Economies and labour markets that are running hot have important implications for prices. As firms come up against capacity constraints, the first response is generally to hire more workers to meet short-term demand. Increased demand for labour pushes up wages as workers with the desired skills become more scarce. Ultimately, rising wages make their way into general prices in the economy, causing underlying inflation to rise. In accordance with this view, the IFSD anticipates that core CPI inflation will rise somewhat above the Bank of Canada’s 2% inflation target over the next few years (Chart 8). Meanwhile, total inflation is also anticipated to top 2% in 2018, although this is in large part driven by higher gasoline prices, a phenomenon that is expected to reverse over the next couple of years.
This said, a moderation in real GDP growth and inflation doesn’t just happen. Instead it reflects a further tightening in monetary policy by the Bank of Canada to prevent the Canadian economy from overheating too much. With the Canadian economy and employment currently residing above their respective trend levels, underlying wage growth and core CPI inflation will continue to accelerate. As such, despite the uncertainty around trade negotiations with the US and the vulnerability of highly-indebted households in Canada, the Bank of Canada will be forced to raise interest rates to keep inflation contained around the Bank’s 2% target. In line with financial markets, the IFSD is expecting the Bank of Canada to raise interest rates by 25 basis points at each of the July and October 2018 fixed announcement dates (Chart 9). An additional rate hike in each of the first two quarters of 2019 is also anticipated, with the pace of rate hikes becoming more gradual thereafter. But while rate hikes should slow the advance of growth and inflation in Canada, monetary policy is expected to remain accommodative until the very end of the IFSD’s medium-term forecast.
And it’s not just short-term interest rates that are expected to move higher in Canada. Longer-term interest rates are also anticipated to climb, albeit more slowly. Consequently, the Canadian yield curve is expected to flatten considerably, broadly mirroring the outlook for U.S. interest rates, although it is at no time anticipated to become inverted (Chart 10). This general rise in interest rates will have profound implications for the Canadian economy, given the highly-leveraged nature of Canadian households. Indeed, the rise in interest rates observed over just the last year has contributed to rising borrowing costs and the recent deceleration in the pace of both residential mortgage and consumer credit growth. In contrast, U.S. households are much less leveraged than their neighbours to the north, with growth stateside being better able to continue at a solid pace against a backdrop of rising interest rates as a result.

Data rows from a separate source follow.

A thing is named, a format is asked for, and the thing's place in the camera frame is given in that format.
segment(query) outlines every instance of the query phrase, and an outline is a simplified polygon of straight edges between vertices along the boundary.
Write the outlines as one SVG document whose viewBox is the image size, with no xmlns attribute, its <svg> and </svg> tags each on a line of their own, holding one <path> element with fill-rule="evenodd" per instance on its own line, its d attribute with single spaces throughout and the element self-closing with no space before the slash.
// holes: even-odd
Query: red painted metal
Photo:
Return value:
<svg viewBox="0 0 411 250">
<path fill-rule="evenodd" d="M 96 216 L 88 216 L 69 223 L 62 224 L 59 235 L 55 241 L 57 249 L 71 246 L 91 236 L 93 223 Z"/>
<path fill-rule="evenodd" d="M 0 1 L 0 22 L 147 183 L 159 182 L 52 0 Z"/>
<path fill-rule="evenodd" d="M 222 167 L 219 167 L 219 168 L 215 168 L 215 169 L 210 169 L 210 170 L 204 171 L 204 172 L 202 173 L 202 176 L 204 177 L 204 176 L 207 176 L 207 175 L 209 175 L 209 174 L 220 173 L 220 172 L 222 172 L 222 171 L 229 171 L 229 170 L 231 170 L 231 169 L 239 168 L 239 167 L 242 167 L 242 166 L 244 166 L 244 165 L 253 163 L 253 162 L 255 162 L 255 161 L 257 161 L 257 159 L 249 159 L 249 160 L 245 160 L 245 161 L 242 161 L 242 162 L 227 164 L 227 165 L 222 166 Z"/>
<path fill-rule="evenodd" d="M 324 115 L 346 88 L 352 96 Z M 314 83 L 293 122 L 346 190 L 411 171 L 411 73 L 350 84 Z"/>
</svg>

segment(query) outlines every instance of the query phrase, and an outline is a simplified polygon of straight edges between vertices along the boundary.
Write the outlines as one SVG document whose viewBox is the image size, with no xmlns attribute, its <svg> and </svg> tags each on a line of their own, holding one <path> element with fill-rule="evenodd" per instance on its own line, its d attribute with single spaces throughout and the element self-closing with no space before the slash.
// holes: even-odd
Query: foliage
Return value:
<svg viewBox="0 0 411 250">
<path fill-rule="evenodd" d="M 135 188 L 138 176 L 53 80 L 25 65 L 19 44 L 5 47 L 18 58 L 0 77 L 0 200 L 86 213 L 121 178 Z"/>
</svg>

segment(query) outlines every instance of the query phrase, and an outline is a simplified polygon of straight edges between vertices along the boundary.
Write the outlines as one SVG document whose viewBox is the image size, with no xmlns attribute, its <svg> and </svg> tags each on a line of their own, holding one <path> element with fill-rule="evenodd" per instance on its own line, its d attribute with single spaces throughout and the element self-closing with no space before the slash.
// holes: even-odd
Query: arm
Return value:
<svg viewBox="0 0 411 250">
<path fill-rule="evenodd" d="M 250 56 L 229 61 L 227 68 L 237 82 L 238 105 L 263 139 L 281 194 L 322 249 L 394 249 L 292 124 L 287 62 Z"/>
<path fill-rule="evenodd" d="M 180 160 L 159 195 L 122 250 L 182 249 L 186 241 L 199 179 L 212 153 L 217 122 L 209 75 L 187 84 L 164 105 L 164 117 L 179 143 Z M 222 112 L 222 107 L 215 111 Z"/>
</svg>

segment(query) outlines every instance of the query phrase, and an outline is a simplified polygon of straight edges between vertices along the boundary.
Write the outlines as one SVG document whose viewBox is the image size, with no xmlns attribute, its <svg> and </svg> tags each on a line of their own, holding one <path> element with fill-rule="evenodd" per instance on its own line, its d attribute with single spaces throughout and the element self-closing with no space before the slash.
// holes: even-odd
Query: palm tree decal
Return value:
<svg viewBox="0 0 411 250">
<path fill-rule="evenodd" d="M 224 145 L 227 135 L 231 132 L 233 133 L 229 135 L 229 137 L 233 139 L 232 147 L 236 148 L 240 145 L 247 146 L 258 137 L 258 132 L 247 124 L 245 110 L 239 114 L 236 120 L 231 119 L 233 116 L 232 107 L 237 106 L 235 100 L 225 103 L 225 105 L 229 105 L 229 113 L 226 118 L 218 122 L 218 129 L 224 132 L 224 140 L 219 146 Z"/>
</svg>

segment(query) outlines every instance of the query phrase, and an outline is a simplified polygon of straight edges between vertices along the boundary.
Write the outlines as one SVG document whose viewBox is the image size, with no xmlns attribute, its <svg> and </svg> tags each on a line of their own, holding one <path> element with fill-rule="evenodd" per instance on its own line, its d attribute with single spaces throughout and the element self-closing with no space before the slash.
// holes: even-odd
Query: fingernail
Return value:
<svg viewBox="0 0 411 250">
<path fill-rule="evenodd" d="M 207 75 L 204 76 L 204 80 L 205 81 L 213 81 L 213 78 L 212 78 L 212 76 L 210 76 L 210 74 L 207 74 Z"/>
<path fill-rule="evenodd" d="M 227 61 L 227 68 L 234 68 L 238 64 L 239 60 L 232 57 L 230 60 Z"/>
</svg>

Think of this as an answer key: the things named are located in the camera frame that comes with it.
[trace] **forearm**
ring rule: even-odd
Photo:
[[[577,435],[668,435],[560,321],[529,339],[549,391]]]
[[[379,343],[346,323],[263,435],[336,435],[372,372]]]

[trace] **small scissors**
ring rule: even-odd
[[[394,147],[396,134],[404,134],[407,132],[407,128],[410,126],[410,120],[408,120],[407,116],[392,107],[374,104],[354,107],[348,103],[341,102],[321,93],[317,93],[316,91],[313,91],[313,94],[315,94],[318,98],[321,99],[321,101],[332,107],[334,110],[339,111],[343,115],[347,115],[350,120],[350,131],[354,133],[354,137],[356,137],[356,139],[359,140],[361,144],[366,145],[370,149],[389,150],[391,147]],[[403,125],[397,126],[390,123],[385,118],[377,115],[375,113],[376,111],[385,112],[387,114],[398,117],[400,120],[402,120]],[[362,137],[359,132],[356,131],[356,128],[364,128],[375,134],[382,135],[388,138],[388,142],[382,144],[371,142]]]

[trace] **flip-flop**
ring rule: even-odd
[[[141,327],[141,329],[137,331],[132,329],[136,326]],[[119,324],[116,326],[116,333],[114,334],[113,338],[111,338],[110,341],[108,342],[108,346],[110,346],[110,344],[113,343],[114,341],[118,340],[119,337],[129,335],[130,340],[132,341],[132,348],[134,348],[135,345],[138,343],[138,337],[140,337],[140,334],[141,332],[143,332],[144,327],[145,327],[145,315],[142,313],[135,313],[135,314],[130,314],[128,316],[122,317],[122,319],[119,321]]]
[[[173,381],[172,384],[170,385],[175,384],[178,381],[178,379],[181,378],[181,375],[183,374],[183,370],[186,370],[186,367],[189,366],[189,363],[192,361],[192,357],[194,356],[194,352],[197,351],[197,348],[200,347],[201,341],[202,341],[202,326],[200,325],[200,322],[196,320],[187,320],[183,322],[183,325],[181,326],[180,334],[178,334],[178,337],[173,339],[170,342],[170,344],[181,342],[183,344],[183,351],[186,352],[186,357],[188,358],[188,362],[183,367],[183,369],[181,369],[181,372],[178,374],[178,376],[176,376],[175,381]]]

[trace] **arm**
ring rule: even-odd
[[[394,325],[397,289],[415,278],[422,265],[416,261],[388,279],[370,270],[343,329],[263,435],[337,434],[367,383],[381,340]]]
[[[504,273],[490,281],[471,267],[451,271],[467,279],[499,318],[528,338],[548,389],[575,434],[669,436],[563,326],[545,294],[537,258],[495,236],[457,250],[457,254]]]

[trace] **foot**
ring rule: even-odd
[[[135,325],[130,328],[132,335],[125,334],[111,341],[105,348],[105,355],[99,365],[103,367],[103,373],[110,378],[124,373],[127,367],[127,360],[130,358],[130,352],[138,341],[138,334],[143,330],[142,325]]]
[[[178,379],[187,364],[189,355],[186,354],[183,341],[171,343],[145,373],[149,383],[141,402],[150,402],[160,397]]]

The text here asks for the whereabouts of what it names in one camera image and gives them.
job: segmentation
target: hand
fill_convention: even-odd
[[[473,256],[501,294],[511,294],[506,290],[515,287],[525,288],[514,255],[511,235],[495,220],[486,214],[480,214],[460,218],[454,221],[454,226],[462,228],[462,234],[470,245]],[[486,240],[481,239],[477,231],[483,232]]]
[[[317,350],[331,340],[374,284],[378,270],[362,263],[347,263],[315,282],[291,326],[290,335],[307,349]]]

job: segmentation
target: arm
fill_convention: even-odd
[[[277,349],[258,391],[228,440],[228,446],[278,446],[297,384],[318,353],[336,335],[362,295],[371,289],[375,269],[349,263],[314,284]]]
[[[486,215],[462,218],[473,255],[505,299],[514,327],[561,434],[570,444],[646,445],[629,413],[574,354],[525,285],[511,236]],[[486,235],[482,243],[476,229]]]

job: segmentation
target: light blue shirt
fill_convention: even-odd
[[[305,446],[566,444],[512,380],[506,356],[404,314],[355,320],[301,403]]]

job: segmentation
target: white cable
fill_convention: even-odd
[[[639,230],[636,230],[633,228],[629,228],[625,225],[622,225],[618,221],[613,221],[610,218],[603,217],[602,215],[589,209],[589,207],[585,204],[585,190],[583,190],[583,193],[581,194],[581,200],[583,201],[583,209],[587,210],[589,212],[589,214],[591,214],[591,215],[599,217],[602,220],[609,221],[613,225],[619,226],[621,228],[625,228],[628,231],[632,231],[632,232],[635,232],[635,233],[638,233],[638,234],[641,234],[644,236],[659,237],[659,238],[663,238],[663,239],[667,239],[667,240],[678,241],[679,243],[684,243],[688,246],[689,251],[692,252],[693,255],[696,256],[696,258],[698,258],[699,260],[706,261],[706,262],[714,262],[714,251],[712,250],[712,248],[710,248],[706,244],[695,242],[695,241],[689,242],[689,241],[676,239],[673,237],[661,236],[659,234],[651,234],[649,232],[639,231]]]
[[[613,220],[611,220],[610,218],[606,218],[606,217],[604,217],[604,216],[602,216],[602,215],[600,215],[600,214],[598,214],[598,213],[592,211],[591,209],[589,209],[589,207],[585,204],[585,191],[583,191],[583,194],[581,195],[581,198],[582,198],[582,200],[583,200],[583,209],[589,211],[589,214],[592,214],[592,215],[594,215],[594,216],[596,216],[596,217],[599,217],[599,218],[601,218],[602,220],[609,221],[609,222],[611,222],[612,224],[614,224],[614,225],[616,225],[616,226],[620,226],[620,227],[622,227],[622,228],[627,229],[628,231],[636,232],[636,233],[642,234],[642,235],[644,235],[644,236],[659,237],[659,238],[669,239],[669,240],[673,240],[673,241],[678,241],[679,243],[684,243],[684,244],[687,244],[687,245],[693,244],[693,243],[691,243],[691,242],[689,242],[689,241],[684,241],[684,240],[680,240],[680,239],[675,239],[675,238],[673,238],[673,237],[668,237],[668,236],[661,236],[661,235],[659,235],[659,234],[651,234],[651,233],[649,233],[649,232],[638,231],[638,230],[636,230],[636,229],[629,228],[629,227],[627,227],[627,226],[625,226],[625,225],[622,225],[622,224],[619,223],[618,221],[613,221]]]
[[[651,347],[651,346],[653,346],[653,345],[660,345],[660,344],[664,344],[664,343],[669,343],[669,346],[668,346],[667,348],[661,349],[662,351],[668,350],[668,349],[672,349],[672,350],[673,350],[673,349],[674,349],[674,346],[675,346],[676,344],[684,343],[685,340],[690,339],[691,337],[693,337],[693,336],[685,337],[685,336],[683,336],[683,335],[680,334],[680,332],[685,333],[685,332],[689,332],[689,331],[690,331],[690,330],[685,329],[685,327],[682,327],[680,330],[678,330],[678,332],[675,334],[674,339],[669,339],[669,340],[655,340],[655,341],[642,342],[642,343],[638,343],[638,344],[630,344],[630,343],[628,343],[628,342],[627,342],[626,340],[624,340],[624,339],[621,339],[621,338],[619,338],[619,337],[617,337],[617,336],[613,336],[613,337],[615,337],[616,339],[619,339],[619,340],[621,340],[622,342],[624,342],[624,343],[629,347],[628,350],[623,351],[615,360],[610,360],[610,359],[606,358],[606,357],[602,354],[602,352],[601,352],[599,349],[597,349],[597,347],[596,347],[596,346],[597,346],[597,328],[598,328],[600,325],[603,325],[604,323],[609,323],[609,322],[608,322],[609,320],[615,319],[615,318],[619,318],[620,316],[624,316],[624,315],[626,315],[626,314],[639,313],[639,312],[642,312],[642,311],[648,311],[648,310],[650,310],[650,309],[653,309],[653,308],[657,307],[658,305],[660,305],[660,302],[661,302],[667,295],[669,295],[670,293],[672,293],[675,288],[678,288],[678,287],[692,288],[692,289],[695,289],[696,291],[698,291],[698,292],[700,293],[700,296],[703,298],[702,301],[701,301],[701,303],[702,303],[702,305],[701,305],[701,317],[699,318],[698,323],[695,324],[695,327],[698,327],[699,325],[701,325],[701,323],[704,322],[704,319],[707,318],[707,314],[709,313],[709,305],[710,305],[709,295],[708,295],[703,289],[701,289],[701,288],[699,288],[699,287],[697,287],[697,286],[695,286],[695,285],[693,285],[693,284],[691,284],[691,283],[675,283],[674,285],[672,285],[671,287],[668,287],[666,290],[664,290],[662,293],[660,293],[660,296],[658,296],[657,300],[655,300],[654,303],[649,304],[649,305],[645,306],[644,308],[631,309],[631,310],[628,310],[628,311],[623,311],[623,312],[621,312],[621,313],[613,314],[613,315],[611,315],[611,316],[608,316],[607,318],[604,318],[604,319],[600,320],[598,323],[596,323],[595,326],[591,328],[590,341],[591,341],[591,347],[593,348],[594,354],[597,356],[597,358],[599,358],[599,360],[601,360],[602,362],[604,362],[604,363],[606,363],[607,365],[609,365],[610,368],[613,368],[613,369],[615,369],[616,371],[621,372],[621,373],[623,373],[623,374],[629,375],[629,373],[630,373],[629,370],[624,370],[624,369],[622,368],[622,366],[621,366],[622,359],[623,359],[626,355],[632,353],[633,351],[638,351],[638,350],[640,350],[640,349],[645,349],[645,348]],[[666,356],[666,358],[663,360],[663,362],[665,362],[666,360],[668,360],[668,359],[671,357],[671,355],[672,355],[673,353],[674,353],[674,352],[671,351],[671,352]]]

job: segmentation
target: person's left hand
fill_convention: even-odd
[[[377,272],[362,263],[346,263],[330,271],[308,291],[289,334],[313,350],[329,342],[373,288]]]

Despite the turbulent trade environment currently facing Canada, the domestic economic and labour market outlook remain robust and should support further monetary policy tightening by the Bank of Canada. The US is anticipated to grow even that much faster, supporting a higher but flatter yield curve on both sides of the border and rising borrowing costs as a result. And while the actions of President Trump have been antagonistic toward all U.S. trading partners, including Canada, a shift in the balance of power in Congress following the mid-term elections this fall could support more certainty ahead. But, until then, the world waits for sanity to be restored.